* [WHAT YOU SHOULD DO] Starting with the first line, transcribe the material exactly through to the last.

* [GIVEN DATA]
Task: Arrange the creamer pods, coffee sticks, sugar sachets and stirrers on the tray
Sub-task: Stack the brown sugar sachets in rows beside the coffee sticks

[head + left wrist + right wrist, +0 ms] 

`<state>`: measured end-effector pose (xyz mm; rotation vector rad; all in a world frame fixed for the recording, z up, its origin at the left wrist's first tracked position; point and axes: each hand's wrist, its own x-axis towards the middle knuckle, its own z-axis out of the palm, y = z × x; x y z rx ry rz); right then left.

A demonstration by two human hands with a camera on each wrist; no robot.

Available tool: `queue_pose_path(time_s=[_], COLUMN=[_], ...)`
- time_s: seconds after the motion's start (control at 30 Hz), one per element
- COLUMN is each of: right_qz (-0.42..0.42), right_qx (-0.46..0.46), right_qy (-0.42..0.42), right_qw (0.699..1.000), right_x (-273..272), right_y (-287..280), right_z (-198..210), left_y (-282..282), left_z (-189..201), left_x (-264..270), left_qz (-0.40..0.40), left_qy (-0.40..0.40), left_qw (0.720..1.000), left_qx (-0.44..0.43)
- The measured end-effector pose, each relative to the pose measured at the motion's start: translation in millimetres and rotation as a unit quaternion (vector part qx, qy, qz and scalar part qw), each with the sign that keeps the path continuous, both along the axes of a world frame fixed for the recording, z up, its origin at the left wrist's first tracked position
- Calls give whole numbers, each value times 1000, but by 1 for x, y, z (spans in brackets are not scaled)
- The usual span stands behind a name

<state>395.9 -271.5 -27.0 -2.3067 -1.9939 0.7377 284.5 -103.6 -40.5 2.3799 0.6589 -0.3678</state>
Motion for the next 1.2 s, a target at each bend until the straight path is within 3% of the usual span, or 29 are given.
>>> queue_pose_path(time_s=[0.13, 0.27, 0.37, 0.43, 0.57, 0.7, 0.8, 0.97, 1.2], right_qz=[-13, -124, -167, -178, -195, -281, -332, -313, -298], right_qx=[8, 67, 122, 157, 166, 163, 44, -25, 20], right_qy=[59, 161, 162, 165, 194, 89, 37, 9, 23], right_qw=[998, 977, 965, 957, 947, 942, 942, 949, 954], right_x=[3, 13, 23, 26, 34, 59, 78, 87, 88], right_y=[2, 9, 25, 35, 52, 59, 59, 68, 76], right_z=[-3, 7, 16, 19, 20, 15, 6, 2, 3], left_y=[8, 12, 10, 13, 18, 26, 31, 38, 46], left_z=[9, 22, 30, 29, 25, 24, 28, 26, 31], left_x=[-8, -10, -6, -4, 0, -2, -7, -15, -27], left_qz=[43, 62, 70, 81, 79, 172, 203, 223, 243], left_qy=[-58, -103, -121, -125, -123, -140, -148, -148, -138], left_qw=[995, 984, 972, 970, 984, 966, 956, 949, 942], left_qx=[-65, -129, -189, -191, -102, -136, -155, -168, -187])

* [RESULT]
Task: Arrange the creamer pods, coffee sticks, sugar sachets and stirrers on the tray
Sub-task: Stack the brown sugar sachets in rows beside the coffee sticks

[head + left wrist + right wrist, +0 ms] 

`<state>`: measured end-effector pose (xyz mm; rotation vector rad; all in a world frame fixed for the recording, z up, its origin at the left wrist's first tracked position; point and axes: each hand's wrist, its own x-axis towards the middle knuckle, its own z-axis out of the palm, y = z × x; x y z rx ry rz); right then left.

A demonstration by two human hands with a camera on each wrist; no robot.

Available tool: `queue_pose_path(time_s=[_], COLUMN=[_], ...)`
- time_s: seconds after the motion's start (control at 30 Hz), one per element
- COLUMN is each of: right_qz (-0.42..0.42), right_qx (-0.46..0.46), right_qy (-0.42..0.42), right_qw (0.699..1.000), right_x (-273..272), right_y (-287..280), right_z (-198..210), left_y (-282..282), left_z (-189..201), left_x (-264..270), left_qz (-0.40..0.40), left_qy (-0.40..0.40), left_qw (0.720..1.000), left_qx (-0.44..0.43)
- The measured end-effector pose, each relative to the pose measured at the motion's start: translation in millimetres and rotation as a unit quaternion (vector part qx, qy, qz and scalar part qw), each with the sign that keeps the path continuous, both along the axes of a world frame fixed for the recording, z up, its origin at the left wrist's first tracked position
- Calls give whole numbers, each value times 1000, but by 1 for x, y, z (spans in brackets are not scaled)
- The usual span stands behind a name

<state>395.9 -271.5 -27.0 -2.3067 -1.9939 0.7377 284.5 -103.6 -40.5 2.3799 0.6589 -0.3678</state>
Motion for the next 1.2 s, a target at each bend until the straight path is within 3% of the usual span, or 29 are given.
>>> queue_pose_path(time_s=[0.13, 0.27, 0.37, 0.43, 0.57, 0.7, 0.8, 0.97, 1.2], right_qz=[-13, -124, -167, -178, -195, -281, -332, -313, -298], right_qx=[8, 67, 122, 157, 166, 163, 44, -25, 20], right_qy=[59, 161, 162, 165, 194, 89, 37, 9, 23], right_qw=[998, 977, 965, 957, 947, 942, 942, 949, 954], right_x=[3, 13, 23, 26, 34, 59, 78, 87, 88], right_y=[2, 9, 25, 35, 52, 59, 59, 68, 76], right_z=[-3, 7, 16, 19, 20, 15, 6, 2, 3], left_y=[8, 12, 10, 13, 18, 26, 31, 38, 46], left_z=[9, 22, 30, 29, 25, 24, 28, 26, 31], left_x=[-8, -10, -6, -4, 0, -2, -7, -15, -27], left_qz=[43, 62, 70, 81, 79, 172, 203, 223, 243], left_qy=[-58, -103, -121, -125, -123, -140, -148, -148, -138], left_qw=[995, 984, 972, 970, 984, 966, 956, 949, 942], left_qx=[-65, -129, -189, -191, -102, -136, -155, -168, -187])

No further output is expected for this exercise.